Let G be a group and let {$a_1$, ..., $a_n$} for $n\in \mathbb{N}$ be a finite subset, such that all $a_i$ mutually commute.
- As a set $\left\langle a_1, ..., a_n\right\rangle = \left\{a^{m_1}_1 ... a^{m_n}_n \mid m_i \in \mathbb{Z}\right\}$. Further, $\left\langle a_1, ..., a_n \right\rangle$ is abelian.
- $\langle e \rangle$ = {e}, where e is the neutral element of G.
- $\langle a\rangle$ = $\langle a^{-1}\rangle$ for any a ∈ G
I have been asked to prove this theorem, but I'm not sure where to begin as I don't really understand it. If someone would be able to explain this theorem or the way it can be used, that would be appreciated. Thank you :)
I assume that your definition of $\langle S\rangle$ is „the intersection of all subgroups of $G$ containing $S$ as a subset“. This definition immediately yields $S \subseteq \langle S\rangle$ with = holding precisely if $S$ already is a subgroup. In particular (2) follows immediately from this definition, as $\{e\}$ is the trivial subgroup.
For the rest note that by definition $S \subseteq H$ implies $\langle S\rangle \subseteq H$ for any subgroup $H$ of $G$. Hence for (3) it suffices to notice that necessarily $a^{-1} \in \langle a\rangle$ and $a=(a^{-1})^{-1} \in \langle a^{-1}\rangle$.

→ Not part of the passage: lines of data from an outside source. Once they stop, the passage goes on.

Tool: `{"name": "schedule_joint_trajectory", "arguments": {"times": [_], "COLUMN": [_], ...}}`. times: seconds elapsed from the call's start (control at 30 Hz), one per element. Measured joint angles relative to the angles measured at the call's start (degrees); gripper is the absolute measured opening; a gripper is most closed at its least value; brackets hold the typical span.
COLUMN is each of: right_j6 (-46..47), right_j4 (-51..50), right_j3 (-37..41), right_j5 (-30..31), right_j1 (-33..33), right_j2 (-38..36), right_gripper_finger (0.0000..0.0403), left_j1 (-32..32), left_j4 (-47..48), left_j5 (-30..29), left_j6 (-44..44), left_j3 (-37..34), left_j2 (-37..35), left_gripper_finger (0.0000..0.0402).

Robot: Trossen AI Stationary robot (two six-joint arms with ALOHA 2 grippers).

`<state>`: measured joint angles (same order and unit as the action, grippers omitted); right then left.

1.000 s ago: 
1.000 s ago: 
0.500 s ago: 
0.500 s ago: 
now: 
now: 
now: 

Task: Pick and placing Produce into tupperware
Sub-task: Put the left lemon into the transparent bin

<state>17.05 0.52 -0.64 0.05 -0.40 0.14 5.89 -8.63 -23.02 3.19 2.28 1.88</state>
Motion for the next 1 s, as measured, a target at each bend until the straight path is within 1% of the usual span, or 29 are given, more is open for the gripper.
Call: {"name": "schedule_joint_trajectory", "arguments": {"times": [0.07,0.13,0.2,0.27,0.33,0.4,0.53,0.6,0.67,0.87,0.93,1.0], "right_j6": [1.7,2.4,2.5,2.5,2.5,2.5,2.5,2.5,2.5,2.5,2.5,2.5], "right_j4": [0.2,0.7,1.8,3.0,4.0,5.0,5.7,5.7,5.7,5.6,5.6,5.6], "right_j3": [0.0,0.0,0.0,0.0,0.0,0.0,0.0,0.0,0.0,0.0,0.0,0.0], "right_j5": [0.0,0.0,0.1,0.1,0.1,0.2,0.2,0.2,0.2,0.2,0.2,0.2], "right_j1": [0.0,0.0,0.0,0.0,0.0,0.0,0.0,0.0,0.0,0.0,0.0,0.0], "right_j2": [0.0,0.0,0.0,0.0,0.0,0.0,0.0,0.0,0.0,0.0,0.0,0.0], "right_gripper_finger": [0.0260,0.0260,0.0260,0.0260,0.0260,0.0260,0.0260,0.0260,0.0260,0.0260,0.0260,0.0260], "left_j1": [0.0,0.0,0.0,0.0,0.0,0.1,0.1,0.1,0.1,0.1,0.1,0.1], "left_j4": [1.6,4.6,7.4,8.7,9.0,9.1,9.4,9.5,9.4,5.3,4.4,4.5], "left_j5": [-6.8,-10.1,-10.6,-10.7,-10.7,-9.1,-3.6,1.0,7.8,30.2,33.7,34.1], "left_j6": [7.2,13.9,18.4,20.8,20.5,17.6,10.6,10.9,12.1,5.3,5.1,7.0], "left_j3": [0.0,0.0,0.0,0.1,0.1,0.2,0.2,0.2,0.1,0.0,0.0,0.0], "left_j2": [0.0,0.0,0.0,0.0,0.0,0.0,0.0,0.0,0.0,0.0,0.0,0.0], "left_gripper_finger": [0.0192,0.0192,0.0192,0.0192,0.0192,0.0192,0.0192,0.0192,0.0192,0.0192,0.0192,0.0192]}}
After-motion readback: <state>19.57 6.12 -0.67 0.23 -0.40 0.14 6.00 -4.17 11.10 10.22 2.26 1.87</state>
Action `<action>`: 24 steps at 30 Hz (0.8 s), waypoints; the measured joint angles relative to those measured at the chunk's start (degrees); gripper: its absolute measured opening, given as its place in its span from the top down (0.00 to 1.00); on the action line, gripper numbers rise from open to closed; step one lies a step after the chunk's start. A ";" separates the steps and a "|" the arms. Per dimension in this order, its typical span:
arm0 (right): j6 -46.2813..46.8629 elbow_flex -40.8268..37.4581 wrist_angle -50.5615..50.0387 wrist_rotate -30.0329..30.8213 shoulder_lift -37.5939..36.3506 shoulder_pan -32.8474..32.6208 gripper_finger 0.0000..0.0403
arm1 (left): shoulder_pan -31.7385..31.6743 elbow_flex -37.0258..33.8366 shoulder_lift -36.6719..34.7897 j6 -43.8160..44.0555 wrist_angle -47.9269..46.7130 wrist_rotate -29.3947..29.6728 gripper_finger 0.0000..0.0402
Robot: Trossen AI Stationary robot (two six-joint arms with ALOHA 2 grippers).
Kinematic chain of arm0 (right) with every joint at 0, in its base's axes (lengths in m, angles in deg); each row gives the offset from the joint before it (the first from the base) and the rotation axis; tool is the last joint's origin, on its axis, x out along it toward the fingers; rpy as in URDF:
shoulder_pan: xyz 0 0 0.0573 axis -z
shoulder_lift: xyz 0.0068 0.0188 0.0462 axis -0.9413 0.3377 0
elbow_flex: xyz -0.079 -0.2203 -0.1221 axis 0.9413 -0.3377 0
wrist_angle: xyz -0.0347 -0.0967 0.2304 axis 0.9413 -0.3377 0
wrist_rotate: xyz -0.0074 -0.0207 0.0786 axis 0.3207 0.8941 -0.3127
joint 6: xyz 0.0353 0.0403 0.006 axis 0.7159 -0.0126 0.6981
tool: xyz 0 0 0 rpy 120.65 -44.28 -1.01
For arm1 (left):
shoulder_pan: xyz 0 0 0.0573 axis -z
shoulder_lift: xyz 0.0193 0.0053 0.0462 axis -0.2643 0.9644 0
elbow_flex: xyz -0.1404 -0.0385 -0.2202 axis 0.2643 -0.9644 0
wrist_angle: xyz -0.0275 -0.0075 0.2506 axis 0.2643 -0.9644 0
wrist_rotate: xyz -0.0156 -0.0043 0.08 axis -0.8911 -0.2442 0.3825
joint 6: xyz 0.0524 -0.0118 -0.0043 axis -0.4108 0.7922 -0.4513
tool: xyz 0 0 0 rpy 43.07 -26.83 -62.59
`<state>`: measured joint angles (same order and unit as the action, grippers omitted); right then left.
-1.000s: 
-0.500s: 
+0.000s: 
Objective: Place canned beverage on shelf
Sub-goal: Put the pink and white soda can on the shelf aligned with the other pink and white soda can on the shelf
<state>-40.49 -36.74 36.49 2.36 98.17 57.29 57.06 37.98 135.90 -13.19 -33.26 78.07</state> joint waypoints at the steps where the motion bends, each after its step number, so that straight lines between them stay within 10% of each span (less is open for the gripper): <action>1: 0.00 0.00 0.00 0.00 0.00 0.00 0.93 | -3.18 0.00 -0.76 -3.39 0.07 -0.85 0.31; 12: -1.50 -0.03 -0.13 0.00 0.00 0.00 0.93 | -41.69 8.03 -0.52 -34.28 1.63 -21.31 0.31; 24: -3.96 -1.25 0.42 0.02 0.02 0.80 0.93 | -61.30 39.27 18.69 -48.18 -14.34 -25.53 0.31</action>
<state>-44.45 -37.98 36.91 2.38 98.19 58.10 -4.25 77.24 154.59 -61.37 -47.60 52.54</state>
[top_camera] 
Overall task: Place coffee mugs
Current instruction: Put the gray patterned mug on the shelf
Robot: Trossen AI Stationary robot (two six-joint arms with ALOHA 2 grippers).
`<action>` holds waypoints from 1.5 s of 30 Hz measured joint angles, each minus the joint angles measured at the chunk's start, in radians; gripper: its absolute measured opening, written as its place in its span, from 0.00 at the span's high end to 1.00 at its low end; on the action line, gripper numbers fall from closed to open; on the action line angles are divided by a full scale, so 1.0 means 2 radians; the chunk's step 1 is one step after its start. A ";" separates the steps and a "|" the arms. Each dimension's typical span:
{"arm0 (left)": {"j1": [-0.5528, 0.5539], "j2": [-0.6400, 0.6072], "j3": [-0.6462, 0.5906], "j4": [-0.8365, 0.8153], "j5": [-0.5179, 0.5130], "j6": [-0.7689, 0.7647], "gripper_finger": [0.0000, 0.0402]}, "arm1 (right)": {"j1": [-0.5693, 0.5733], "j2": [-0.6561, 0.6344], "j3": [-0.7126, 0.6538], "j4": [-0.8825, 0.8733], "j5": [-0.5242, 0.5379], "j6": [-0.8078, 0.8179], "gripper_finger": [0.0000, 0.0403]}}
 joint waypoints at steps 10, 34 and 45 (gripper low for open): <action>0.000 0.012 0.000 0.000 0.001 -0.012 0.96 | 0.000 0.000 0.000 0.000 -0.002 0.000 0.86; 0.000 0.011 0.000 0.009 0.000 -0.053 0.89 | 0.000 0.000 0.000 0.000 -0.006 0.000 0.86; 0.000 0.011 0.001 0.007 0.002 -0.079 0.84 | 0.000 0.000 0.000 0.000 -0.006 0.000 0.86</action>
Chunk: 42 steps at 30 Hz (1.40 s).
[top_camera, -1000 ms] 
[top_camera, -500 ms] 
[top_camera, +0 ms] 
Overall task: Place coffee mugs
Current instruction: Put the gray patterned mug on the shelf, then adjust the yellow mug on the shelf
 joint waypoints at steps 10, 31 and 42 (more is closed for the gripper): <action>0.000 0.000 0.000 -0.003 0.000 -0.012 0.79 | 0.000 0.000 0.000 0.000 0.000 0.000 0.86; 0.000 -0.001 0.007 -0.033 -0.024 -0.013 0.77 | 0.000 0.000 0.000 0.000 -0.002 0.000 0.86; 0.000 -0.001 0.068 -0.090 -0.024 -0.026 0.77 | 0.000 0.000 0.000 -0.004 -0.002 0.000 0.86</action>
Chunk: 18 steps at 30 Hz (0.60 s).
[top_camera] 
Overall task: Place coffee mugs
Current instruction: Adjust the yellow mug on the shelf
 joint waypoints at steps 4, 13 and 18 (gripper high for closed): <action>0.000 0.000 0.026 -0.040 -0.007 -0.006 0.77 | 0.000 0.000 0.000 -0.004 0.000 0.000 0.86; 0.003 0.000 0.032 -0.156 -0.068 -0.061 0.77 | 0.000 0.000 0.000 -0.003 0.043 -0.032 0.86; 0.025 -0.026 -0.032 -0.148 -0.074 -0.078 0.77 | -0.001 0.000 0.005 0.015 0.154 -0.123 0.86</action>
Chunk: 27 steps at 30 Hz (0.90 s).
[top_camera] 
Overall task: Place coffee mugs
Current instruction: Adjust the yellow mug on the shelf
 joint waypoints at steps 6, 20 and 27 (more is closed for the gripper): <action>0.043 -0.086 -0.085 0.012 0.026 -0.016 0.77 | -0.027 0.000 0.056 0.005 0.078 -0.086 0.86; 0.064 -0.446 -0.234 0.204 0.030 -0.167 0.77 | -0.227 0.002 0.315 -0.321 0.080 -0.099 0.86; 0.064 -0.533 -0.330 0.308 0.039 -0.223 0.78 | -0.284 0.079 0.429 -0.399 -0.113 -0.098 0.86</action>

Lastly for (1) you may show that every element of the form on the right has to be contained in the generated subgroup on the left, which shows $\supseteq$. On the other hand, if you can show that the right hand side forms a group, you immediately get $\subseteq$, proving equality. For the latter you will use the commutativity of the $a_i$, so the abelianess of the generated subgroup immediately follows from the proof of its explicit form.